◆ Instructions to follow ◆
Whichever lines of the material contain "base", copy each of them.

◆ Input data ◆
╔══
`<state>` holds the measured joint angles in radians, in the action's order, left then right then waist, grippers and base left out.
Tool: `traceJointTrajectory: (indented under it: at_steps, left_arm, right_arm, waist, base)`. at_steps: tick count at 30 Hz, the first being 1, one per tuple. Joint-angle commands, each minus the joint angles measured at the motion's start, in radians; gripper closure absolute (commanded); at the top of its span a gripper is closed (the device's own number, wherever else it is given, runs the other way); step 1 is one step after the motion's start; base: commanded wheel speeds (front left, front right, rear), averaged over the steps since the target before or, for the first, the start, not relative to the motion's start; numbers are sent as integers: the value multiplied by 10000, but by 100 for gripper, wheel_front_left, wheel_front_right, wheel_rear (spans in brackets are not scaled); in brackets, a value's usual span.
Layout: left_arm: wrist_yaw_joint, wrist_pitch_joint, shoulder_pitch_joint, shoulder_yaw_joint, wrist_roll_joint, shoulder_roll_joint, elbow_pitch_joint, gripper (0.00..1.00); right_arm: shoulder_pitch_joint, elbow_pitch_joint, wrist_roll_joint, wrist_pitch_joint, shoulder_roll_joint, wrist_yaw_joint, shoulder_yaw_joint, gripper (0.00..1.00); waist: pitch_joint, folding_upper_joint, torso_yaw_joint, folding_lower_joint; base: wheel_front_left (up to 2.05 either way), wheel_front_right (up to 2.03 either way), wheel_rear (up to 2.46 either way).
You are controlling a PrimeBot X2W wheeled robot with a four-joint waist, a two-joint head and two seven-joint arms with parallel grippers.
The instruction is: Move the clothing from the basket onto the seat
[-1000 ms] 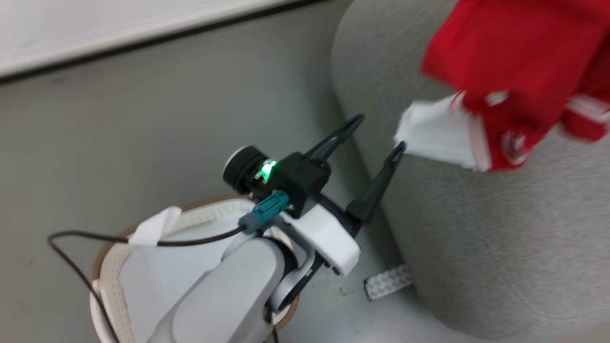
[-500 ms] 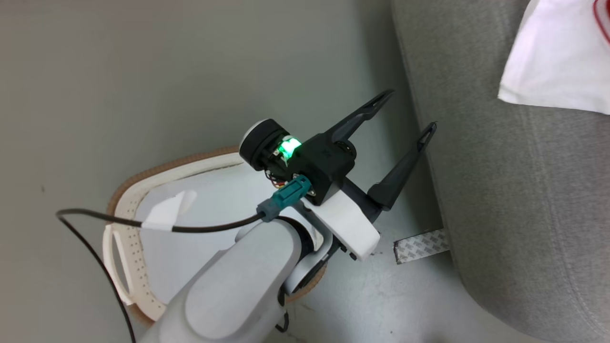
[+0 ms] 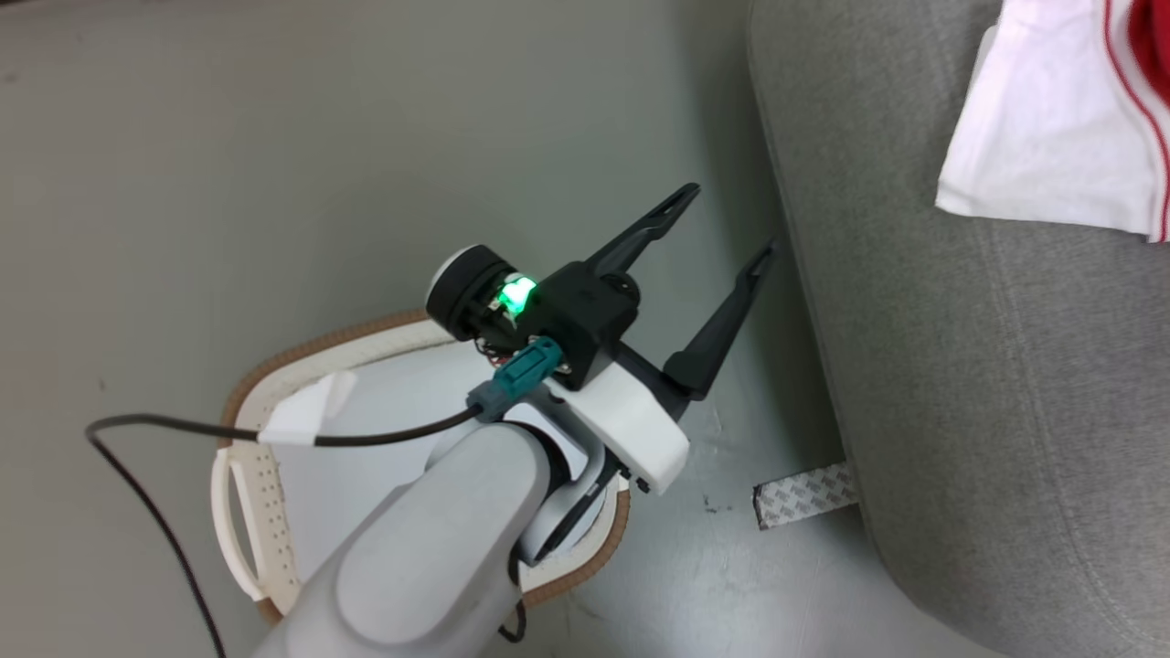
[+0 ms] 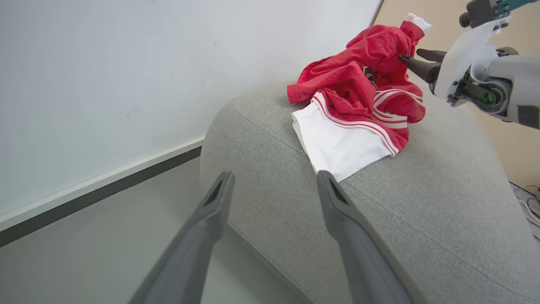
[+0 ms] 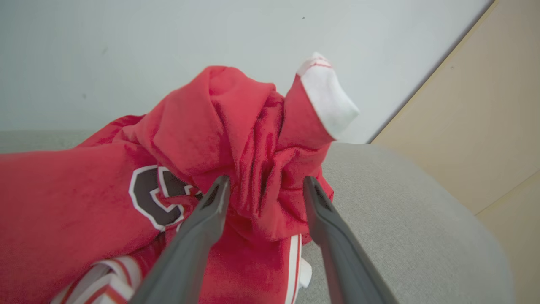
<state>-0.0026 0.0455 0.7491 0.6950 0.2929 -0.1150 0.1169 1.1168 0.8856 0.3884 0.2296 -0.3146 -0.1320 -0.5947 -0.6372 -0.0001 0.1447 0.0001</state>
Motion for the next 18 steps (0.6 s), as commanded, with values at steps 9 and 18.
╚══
◆ Task output ◆
`<state>` holds the measured joint angles in radians, in the action's order, left then right then waist, grippers and base left out.
Tool: `traceJointTrajectory: (indented under it: at_steps, left_arm, right_arm, waist, base)`. at_steps: tick count at 30 Hz, the first being 1, one per tuple. Joint-angle commands, each minus the joint angles measured at the motion's start, in radians; gripper closure absolute (commanded); at the top of its span a gripper is closed (the device's own number, wherever else it is given, runs the other way); step 1 is one step after the motion's start; base: commanded wheel speeds (front left, front right, rear), averaged over the steps since the target before or, for the first, the start, not relative to the motion's start; numbers are sent as integers: the value multiplied by 10000, but by 100 for gripper, wheel_front_left, wheel_front_right, wheel_rear (spans in brackets are not scaled); in brackets, a value's usual span.
Layout: left_arm: wrist_yaw_joint, wrist_pitch_joint, shoulder_pitch_joint, shoulder_yaw_joint, wrist_roll_joint, shoulder_roll_joint, elbow_pitch_joint, gripper (0.00..1.00); right_arm: shoulder_pitch_joint, elbow_pitch_joint, wrist_roll_joint, wrist_pitch_joint, shoulder_roll_joint, wrist_yaw_joint, shoulder_yaw_joint, gripper (0.00..1.00); waist: pitch_joint, folding_upper_joint, torso_yaw_joint, folding_lower_joint; base: wheel_front_left (up to 2.05 either way), wheel_front_right (up to 2.03 either way), wheel_rear (up to 2.46 either way).

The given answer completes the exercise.